Este 9 de febrero, el crucero Zuiderdam atracó en Puerto Quetzal, Escuintla, con 1,900 pasajeros y 800 tripulantes a bordo. Más que una escala marítima, fue una jornada que movió transporte, guías, restaurantes, comercios y destinos turísticos tierra adentro.
Lejos de quedarse en el puerto, cientos de visitantes optaron por conocer distintos rincones de Guate.
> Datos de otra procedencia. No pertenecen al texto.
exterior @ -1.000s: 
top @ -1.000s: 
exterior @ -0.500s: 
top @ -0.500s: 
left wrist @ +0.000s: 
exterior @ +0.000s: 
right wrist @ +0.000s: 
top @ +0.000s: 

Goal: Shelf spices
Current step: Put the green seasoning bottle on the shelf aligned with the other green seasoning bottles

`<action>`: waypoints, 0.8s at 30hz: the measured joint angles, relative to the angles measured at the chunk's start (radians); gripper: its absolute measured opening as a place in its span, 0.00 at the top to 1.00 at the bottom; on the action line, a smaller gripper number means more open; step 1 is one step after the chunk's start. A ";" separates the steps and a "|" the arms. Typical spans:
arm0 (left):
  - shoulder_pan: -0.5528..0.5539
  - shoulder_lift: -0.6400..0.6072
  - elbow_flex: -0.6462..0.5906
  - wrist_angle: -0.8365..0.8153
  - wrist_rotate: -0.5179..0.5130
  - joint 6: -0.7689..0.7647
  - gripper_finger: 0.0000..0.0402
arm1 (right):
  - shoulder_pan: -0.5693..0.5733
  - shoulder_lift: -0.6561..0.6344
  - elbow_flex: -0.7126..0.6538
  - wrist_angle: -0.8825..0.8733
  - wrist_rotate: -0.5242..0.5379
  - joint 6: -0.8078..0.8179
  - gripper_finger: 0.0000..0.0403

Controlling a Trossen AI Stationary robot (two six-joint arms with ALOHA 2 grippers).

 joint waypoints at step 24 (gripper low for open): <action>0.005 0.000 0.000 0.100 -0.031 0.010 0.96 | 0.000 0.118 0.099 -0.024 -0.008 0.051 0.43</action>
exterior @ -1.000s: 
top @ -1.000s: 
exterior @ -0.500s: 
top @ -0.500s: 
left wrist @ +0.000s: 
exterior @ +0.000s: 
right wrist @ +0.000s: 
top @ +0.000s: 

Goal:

La Antigua Guatemala, el volcán Pacaya, El Paredón y Monterrico figuraron entre los recorridos más buscados, generando actividad directa para operadores turísticos, pilotos, artesanos, hoteles, cafeterías y pequeños negocios que viven del flujo constante de viajeros.
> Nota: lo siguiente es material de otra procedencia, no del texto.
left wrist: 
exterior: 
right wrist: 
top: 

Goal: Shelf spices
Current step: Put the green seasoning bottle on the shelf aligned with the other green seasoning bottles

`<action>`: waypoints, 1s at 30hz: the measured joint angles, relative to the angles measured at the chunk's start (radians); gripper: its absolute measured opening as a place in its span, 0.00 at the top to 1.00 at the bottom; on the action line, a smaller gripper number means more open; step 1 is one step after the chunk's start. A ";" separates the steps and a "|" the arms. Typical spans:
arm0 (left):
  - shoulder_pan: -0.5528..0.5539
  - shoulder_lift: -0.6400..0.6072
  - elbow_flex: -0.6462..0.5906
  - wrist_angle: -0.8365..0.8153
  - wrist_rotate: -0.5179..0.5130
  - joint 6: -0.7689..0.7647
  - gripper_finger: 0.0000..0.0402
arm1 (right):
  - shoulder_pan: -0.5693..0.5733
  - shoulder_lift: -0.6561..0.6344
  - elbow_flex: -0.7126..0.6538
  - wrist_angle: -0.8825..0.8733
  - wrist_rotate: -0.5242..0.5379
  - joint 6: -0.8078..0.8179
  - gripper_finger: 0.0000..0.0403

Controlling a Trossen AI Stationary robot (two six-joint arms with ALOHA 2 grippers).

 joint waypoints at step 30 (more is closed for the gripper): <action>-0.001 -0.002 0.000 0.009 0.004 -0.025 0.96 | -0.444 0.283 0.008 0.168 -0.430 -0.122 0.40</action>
Cada grupo que descendió del barco se tradujo en consumo local: desayunos tempranos, souvenirs, bebidas, tours guiados, traslados y experiencias que conectan a los visitantes con la cultura y los paisajes del país.
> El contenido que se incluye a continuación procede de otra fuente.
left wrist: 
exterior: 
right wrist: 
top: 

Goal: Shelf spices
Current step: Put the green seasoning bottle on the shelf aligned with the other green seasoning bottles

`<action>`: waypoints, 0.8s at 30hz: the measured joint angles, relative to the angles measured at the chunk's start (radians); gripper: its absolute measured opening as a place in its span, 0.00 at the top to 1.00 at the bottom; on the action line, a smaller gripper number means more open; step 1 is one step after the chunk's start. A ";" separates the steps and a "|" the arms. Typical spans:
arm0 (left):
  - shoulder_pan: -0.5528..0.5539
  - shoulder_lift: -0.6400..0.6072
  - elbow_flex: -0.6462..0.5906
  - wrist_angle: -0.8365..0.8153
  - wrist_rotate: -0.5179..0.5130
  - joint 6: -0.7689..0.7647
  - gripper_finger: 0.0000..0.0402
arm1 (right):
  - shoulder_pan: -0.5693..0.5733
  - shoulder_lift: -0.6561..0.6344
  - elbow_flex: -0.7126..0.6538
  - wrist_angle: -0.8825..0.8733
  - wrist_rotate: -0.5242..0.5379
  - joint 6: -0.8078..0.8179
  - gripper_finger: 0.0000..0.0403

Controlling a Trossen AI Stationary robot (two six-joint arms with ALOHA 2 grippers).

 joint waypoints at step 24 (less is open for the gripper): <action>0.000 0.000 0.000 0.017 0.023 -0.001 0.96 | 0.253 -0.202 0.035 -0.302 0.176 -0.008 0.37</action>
Este tipo de arribos tiene un efecto inmediato en la economía del día. En pocas horas, múltiples sectores reciben ingresos que no dependen de temporadas largas, sino de una logística bien coordinada que permite aprovechar al máximo la visita.
El turismo de cruceros tiene esa particularidad: concentra movimiento económico en tiempo reducido y distribuye beneficios en distintos puntos del mapa.

Mientras el Zuiderdam continuó su ruta, en tierra quedaron historias de comercio activo, servicios en marcha y destinos que volvieron a confirmarse como paradas atractivas para quienes llegan por primera vez a Guate.
Así se ve el turismo cuando se convierte en oportunidad real para la economía local. Esto también forma parte de las buenas historias que compartimos cada día desde Buenas Noticias GT.